**WORK TO COMPLETE**
A faithful copy of the data is the goal; set it down exactly, without the images.

▬▬▬

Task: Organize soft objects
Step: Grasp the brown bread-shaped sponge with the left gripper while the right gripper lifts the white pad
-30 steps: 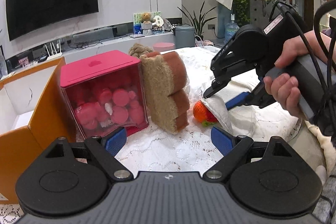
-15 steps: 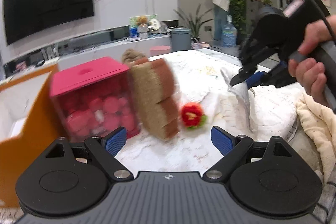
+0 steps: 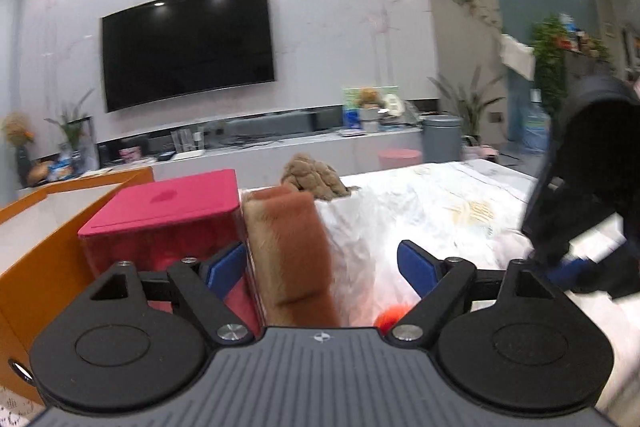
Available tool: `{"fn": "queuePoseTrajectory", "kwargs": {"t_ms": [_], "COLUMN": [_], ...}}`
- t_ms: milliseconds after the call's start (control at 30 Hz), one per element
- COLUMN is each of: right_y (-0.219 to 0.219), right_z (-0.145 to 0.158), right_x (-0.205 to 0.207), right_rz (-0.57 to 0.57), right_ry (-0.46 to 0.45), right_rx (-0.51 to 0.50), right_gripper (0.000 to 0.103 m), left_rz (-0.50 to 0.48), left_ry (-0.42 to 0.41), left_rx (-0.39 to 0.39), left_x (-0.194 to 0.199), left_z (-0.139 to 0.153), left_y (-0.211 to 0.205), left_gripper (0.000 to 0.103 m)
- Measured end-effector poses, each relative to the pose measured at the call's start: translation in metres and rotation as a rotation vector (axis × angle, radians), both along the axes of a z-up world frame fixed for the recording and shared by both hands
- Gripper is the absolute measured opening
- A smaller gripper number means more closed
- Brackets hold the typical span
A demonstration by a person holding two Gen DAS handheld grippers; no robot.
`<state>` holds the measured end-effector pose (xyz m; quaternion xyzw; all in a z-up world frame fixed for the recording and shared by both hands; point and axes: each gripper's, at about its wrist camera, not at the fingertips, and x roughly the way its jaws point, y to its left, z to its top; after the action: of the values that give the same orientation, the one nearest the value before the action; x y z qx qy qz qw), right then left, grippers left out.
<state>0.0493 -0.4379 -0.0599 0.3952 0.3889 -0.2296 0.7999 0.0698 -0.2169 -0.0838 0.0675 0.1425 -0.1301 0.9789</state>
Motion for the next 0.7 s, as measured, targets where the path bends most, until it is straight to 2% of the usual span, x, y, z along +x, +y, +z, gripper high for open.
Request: {"fn": "queuePoseTrajectory", "kwargs": {"t_ms": [67,133,200,267,433,533,600,700], "right_y": [-0.004,-0.008,-0.007,-0.004,-0.005,-0.003,-0.002,0.002], "right_z": [0.001,0.001,0.001,0.001,0.002,0.005,0.008,0.014], "right_x": [-0.002,-0.004,-0.006,-0.006,-0.006,-0.008,-0.009,-0.011], "right_rz": [-0.024,-0.048,-0.047,-0.037,-0.038,-0.032,-0.023,-0.008], "right_ry": [-0.002,0.015,0.020,0.017,0.006,-0.008,-0.024,-0.048], "right_rx": [-0.014,-0.036,-0.049,-0.049,-0.045,-0.045,-0.044,-0.048], "right_gripper": [0.008,0.008,0.008,0.008,0.008,0.008,0.008,0.008], "left_rz": [0.064,0.126,0.173,0.175,0.169,0.127,0.100,0.078], "left_ry": [0.010,0.029,0.059,0.101,0.110,0.121,0.108,0.080], "left_rx": [-0.011,-0.019,-0.015,-0.024,-0.030,-0.075,-0.088,-0.060], "left_x": [0.006,0.011,0.014,0.020,0.011,0.000,-0.008,-0.017], "left_z": [0.001,0.000,-0.001,0.000,0.006,0.016,0.027,0.053], "left_y": [-0.007,-0.012,-0.013,-0.009,0.009,0.020,0.026,0.032], "left_gripper": [0.092,0.081,0.053,0.042,0.036,0.035,0.035,0.035]}}
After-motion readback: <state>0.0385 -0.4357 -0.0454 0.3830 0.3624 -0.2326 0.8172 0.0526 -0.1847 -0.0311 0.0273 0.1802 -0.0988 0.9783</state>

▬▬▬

**THE COMPLETED TASK**
Task: Organize soft objects
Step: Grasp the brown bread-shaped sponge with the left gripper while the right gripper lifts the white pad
-30 steps: 
-15 steps: 
+0 steps: 
Available tool: `{"fn": "queuePoseTrajectory", "kwargs": {"t_ms": [_], "COLUMN": [_], ...}}`
- t_ms: milliseconds after the call's start (control at 30 Hz), one per element
- COLUMN is each of: right_y (-0.219 to 0.219), right_z (-0.145 to 0.158), right_x (-0.205 to 0.207), right_rz (-0.57 to 0.57), right_ry (-0.46 to 0.45), right_rx (-0.51 to 0.50), right_gripper (0.000 to 0.103 m), left_rz (-0.50 to 0.48), left_ry (-0.42 to 0.41), left_rx (-0.39 to 0.39), left_x (-0.194 to 0.199), left_z (-0.139 to 0.153), left_y (-0.211 to 0.205), left_gripper (0.000 to 0.103 m)
- Measured end-effector poses, each relative to the pose measured at the call's start: translation in metres and rotation as a rotation vector (axis × angle, radians), both along the axes of a z-up world frame fixed for the recording and shared by both hands
- Gripper is the absolute measured opening
- A smaller gripper number means more closed
- Brackets hold the typical span
A demonstration by a person holding two Gen DAS handheld grippers; no robot.
`<state>` holds the measured end-effector pose (xyz m; quaternion xyzw; all in a z-up world frame fixed for the recording and shared by both hands; point and axes: each gripper's, at about its wrist camera, not at the fingertips, and x roughly the way its jaws point, y to its left, z to its top; after the action: of the values that give the same orientation, the one nearest the value before the action; x y z qx qy qz qw), right then left, grippers left out.
<state>0.0493 -0.4379 -0.0599 0.3952 0.3889 -0.2296 0.7999 0.0698 -0.2169 -0.0838 0.0675 0.1425 -0.1301 0.9789</state>
Motion for the next 0.7 s, as measured, targets where the path bends most, until it is straight to 2% of the usual span, x, y, z along +x, +y, +z, gripper high for open.
Request: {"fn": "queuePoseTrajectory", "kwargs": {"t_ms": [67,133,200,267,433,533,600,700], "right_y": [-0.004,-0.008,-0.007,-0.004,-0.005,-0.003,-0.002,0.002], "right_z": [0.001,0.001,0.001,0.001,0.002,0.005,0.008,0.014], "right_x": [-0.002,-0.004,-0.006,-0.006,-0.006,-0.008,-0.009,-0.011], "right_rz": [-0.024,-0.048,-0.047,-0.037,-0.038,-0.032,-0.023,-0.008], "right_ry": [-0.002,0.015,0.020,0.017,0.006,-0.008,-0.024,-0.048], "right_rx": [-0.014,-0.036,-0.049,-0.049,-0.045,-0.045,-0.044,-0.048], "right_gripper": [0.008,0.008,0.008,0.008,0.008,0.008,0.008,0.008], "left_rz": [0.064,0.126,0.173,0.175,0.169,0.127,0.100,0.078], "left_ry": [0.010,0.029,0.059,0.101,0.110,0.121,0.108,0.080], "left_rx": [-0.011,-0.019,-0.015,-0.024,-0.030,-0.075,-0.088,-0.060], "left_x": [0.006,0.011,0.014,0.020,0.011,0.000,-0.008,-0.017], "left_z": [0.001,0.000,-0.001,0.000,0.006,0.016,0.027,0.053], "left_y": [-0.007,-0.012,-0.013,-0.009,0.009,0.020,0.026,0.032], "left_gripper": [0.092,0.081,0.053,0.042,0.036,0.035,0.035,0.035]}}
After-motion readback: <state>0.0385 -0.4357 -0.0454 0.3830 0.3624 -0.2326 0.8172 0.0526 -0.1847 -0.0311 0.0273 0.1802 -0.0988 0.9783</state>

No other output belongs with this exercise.